The Vote that Resurrected Israel
French President Nicolas Sarkozy called the birth of modern Israel a "miracle," and said it was probably the central event of the 20th century.
Transcript
Last month, French President Nicolas Sarkozy called the birth of modern Israel a "miracle," and said it was probably the central event of the 20th century. The birth pangs for that miracle began 60 years ago this week with a key vote in the United Nations.
The 1947 Partition Vote
This week's Annapolis conference brought high hopes that if enough Middle East leaders get together, they can solve the intractable problems between the Israelis and Palestinian Arabs.
However, a big part of this fight dates back more than half a century to November 29, 1947. That day the United Nations voted to divide the region known as Palestine into two distinct nations.
The decision did not come easily. The world was still dealing with the horror of the holocaust, and a huge number of Jewish survivors had nowhere to go. They longed to move to their ancient homeland, but clashes there between Jews and Muslims had grown worse.
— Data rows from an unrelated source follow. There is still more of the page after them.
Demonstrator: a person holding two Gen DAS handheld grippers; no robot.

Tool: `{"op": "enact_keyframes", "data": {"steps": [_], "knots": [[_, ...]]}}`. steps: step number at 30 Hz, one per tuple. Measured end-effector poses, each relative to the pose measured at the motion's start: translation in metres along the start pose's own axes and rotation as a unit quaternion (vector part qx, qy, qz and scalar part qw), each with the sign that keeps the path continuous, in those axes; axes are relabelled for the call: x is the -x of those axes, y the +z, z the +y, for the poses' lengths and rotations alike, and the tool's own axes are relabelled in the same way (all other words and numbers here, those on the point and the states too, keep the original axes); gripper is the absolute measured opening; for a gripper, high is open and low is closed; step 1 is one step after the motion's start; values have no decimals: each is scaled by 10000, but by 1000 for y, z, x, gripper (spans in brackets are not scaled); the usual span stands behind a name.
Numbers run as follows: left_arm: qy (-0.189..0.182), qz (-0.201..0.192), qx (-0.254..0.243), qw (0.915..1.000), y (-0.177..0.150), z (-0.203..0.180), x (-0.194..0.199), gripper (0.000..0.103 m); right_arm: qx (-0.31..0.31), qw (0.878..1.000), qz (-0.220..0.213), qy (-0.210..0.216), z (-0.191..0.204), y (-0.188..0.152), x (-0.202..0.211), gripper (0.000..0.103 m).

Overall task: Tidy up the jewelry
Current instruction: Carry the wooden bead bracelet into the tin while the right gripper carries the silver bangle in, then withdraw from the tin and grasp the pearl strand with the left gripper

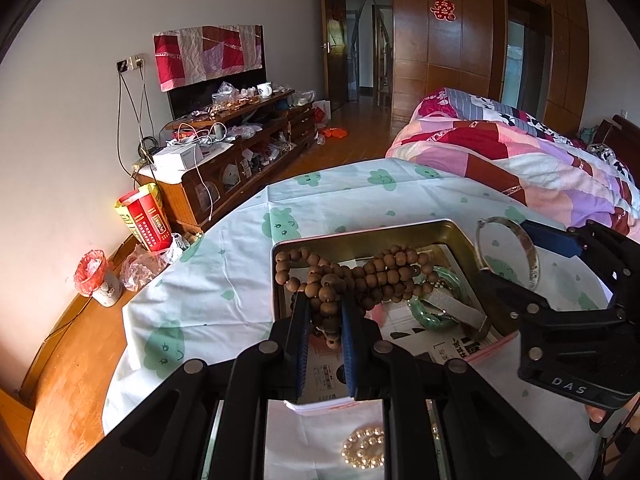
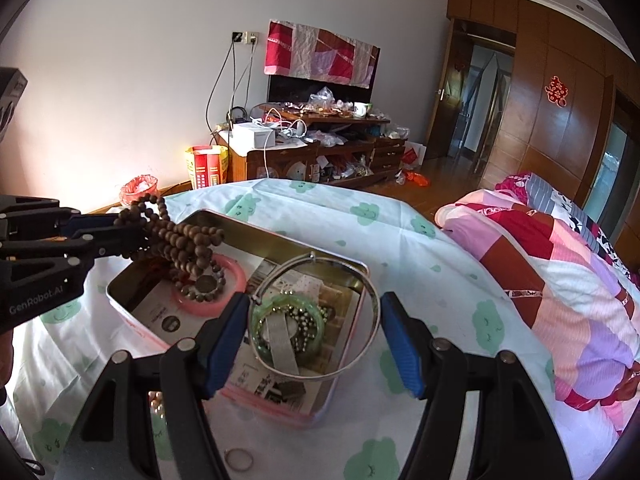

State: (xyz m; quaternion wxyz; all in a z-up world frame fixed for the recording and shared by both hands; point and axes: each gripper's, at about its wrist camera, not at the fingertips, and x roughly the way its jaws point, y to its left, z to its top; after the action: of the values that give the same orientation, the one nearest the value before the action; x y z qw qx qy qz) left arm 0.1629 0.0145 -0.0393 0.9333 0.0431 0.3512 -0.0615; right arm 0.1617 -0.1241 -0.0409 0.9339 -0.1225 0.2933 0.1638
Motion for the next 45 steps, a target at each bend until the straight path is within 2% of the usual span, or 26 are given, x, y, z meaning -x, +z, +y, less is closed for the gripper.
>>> {"op": "enact_keyframes", "data": {"steps": [17, 33, 34, 36, 38, 39, 45], "knots": [[47, 259, -119, 9996, -5, -7, -22, 14, 163, 9991, 367, 113, 16, -6, -28, 69], [41, 317, -125, 9994, -10, -7, -27, 15, 168, 9988, 430, 183, 18, -13, -30, 69], [21, 339, -111, 9994, -10, -7, -27, 17, 174, 9987, 433, 180, 18, -13, -30, 69], [47, 362, -125, 9993, -11, -8, -26, 27, 174, 9987, 441, 183, 18, -14, -29, 69], [163, 278, -143, 9994, -11, -9, -23, 57, 151, 9987, 448, 173, 18, -15, -29, 72], [200, 204, -131, 9995, -11, -9, -21, 62, 146, 9988, 444, 158, 18, -16, -28, 76], [108, 81, 123, 9998, -12, 4, -6, 63, 102, 9991, 415, 87, 15, -21, -20, 78]]}}
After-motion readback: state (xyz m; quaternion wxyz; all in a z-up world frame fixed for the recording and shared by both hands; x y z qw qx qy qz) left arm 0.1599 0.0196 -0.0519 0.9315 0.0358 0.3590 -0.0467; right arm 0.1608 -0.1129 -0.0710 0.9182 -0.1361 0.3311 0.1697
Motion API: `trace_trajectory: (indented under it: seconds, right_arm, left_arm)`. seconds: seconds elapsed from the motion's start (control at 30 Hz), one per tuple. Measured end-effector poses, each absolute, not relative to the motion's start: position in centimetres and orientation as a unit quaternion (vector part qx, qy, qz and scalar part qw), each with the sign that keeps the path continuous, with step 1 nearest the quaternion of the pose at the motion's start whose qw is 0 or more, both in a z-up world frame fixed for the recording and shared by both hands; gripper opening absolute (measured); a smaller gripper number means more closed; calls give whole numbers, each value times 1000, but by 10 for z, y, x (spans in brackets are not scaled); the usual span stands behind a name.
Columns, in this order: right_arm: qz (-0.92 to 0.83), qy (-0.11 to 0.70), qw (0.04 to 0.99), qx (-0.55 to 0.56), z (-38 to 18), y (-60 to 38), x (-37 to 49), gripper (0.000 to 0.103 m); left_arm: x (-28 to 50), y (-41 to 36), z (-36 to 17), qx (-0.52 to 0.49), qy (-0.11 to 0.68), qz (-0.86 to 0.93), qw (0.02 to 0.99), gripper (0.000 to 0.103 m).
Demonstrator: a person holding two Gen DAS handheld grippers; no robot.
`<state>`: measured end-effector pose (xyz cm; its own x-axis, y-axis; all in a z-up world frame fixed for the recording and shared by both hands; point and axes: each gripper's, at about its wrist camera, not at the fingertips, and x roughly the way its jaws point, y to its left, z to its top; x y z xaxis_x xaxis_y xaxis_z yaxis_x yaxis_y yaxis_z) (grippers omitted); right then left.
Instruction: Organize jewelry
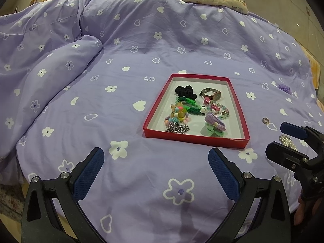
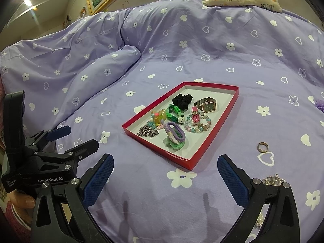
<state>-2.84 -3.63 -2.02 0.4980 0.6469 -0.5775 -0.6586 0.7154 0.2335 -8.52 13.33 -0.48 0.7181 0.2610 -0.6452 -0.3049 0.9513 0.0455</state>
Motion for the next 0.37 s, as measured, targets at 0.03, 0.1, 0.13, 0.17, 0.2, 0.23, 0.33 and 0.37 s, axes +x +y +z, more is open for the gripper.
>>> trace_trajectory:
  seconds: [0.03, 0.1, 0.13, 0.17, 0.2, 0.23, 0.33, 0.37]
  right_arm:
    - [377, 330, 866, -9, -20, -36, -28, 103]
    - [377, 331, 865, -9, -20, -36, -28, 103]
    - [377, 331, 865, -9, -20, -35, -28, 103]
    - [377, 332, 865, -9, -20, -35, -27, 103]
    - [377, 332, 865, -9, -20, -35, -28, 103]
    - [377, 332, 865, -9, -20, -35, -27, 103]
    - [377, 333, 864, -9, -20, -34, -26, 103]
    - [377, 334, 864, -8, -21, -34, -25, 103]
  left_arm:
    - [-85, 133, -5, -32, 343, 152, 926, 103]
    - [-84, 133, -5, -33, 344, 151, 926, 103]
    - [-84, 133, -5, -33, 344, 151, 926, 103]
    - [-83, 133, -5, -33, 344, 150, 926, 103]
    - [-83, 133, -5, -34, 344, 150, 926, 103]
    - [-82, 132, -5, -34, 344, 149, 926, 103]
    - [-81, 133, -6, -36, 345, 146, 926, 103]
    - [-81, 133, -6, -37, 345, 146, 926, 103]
Britain controlled the region and feared a worldwide Muslim uprising if they allowed more Jews to settle there.
A striking symbol came in 1947 when five British destroyers blocked the Exodus, a ship filled with 4,500 Jewish refugees.
It was against this backdrop that the United Nations prepared to vote whether or not to give the Jewish refugees a place they could finally call home.
One look at the 1947 U.N. plan indicates why this is still a problem today. It strangely divided the territory for Jews in the north and south, for Arabs in Gaza, Judea and Samaria, and an international zone around Jerusalem.
"It was by no means a sure thing that partition was going to pass," said novelist Brock Thoene.
He and his wife Bodie, also a novelist, have thoroughly researched that time.
"The U.N. at that time was 56 or 57 members," Brock said. "You had to get a 2/3 majority vote of those voting to pass a question. What you had to overcome in the U.N. was this bloc of Arab votes that very clearly were going to all vote 'no' on partition."
Also stacking the odds against a Jewish homeland, President Truman's own State Department urged him not to support partition.
A Surprising Twist
But historian Michael Oren says a surprising twist in the drama of the Cold War led Truman to get onboard with the idea.
"And it wasn't until October when Truman awoke one morning to be told by his aides that the Soviet Union had supported partition that Truman realized that the U.S. not only had to support partition, but the U.S. had to come out and be the front-runner," Oren said.
That decision put the lobbying for 'yes' votes into high gear.
"America even went to France and said, 'Listen, we have been rebuilding your country post-World War II. If you want the aid to continue, you are going to vote in favor of partition,'" Brock said.
Bodie added, "And they're all gathered together and they're deciding whether or not there will be an independent state of Israel. America had just lobbied to the max.
For the Jews of Palestine and their leaders, the coming vote on potential statehood became both a dizzying dream and a nightmare in waiting.
Israeli Aaron Axelrod was an a soldier at the time.
"So nobody thought about a state - really a state - because we knew a state means war, and nobody wanted a war," Axelrod said.
On November 29, millions of Zionist Jews and Christians gathered near their radios, listening for what many saw as the fulfillment of biblical prophecies.
After the vote, 2,000 years of pent-up celebrations for the Jews of Palestine followed.
Bodie notes that the very day the U.N. voted to allow a Jewish state, translation began on the newly discovered Dead Sea Scrolls - scrolls that included Isaiah's foretelling of the rebirth of the nation of Israel.
She said, "It's no coincidence that the Lord sends someone bearing all of the prophecies that have to do with the return of Israel as a nation. November 29, 1947- that happened."
A Call to War
But for the Arabs and Muslim nations, the vote was a call to war.
Violence between Arabs and Jews would intensify and then erupt into full-blown conflict when Israel declared itself a state in May 1948. The Arabs' rejection of the 1947 vote continues even to this week's conference in Annapolis.
Oren said, "The Arab states have never accepted the partition resolution and the Jews - or the state of Israel. The fact that the Palestinian delegation has come out and has said they will never recognize Israel as a Jewish state shows their continued refusal to accept the partition resolution. Because the resolution calls for, specifically, the creation of a Jewish state in Palestine."
Oren believes that because of the growth of the Arab-Muslim bloc, today's U.N. would never approve of a Jewish state. But 60 years later, Israelis continue to build on the vote that helped them become a nation.